The task: Keep every line of the data below that has the string "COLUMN" and present those lines.

**** Input records

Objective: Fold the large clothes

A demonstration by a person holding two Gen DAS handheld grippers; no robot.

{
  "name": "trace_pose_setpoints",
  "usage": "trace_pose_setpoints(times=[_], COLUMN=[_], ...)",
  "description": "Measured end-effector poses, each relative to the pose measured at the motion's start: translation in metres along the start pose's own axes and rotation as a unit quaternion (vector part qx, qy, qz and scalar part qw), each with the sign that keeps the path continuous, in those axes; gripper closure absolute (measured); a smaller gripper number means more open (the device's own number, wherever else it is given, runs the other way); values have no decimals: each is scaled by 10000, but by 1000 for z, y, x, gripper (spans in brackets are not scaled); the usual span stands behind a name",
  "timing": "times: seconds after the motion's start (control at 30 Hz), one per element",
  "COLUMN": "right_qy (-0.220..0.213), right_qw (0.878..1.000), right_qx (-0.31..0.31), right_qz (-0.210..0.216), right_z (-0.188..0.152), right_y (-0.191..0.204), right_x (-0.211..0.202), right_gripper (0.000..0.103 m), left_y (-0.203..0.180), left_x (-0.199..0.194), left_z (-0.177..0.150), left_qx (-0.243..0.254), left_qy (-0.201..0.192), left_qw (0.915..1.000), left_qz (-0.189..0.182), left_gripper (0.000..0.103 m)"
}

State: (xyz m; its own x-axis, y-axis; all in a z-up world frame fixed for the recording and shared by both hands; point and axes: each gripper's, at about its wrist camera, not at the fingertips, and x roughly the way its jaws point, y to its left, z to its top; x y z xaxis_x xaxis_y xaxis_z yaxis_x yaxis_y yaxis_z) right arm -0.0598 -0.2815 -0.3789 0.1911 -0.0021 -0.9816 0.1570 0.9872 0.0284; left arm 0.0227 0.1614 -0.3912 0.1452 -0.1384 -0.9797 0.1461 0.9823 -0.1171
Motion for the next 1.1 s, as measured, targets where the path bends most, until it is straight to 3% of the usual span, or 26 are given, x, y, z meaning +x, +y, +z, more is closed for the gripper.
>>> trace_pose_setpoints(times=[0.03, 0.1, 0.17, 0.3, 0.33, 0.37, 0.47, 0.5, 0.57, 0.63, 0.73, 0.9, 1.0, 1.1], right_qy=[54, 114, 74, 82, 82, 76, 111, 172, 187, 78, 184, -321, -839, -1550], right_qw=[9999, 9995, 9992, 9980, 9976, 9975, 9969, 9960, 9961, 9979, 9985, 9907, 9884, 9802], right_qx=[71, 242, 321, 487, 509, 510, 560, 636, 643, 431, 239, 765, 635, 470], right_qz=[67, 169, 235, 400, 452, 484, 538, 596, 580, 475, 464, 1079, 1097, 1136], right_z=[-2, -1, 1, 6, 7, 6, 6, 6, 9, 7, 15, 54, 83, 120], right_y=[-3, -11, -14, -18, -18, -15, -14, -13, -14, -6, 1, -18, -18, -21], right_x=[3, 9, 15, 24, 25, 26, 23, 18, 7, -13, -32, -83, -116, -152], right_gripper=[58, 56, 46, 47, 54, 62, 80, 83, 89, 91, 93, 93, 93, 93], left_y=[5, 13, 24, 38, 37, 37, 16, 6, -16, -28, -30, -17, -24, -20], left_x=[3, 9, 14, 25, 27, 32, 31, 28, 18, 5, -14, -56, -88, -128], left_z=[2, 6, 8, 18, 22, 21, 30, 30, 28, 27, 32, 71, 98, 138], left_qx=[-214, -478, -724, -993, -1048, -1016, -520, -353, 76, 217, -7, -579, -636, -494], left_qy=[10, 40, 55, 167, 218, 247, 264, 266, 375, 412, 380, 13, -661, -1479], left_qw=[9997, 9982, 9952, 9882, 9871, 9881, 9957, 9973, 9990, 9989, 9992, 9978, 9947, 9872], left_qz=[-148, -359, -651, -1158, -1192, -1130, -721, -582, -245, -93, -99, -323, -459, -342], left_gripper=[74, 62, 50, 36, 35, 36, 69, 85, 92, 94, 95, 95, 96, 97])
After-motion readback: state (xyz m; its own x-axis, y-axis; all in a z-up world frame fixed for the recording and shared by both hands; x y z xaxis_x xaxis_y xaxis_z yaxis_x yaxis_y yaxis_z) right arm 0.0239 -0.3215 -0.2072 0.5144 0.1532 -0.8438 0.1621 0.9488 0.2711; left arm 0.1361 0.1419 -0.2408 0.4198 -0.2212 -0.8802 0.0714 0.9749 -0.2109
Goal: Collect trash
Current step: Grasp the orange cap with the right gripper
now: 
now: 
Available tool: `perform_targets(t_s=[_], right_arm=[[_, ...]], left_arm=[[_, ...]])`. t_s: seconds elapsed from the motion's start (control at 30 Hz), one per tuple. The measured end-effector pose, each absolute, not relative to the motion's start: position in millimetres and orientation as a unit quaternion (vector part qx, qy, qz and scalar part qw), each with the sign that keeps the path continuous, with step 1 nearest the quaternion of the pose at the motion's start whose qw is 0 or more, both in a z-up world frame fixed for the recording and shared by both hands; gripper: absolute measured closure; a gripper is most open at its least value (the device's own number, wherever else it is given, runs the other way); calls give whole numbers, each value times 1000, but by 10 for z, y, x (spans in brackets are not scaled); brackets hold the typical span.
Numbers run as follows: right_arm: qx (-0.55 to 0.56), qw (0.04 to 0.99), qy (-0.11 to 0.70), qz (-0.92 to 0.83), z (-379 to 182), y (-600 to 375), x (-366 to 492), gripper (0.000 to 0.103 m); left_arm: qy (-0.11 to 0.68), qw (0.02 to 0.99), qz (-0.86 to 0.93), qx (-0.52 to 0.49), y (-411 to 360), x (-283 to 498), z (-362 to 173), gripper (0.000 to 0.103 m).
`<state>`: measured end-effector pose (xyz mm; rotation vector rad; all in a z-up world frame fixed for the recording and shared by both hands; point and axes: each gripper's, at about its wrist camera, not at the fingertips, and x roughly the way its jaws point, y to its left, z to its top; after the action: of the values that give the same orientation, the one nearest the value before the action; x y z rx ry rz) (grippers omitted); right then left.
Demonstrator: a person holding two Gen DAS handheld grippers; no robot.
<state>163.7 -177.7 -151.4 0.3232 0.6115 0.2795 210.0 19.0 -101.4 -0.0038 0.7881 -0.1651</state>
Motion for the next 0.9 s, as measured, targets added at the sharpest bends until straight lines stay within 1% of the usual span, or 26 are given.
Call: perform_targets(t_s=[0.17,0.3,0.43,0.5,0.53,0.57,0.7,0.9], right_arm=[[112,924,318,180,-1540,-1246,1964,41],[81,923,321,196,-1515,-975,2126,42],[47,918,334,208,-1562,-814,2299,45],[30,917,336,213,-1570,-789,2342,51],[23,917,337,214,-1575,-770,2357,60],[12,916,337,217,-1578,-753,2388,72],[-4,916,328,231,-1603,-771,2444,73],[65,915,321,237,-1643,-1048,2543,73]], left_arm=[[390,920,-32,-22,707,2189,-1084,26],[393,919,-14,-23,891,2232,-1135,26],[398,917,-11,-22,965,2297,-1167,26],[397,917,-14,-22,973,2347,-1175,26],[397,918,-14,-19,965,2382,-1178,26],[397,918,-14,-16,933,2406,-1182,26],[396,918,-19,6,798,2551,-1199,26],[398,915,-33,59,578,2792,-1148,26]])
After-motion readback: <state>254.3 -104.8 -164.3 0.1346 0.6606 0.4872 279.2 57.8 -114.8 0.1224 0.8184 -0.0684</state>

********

Completed task:
  "usage": "trace_pose_setpoints(times=[_], COLUMN=[_], ...)",
  "COLUMN": "right_qy (-0.220..0.213), right_qw (0.878..1.000), right_qx (-0.31..0.31), right_qz (-0.210..0.216), right_z (-0.188..0.152), right_y (-0.191..0.204), right_x (-0.211..0.202), right_gripper (0.000..0.103 m), left_y (-0.203..0.180), left_x (-0.199..0.194), left_z (-0.177..0.150), left_qx (-0.243..0.254), left_qy (-0.201..0.192), left_qw (0.915..1.000), left_qz (-0.189..0.182), left_gripper (0.000..0.103 m)"

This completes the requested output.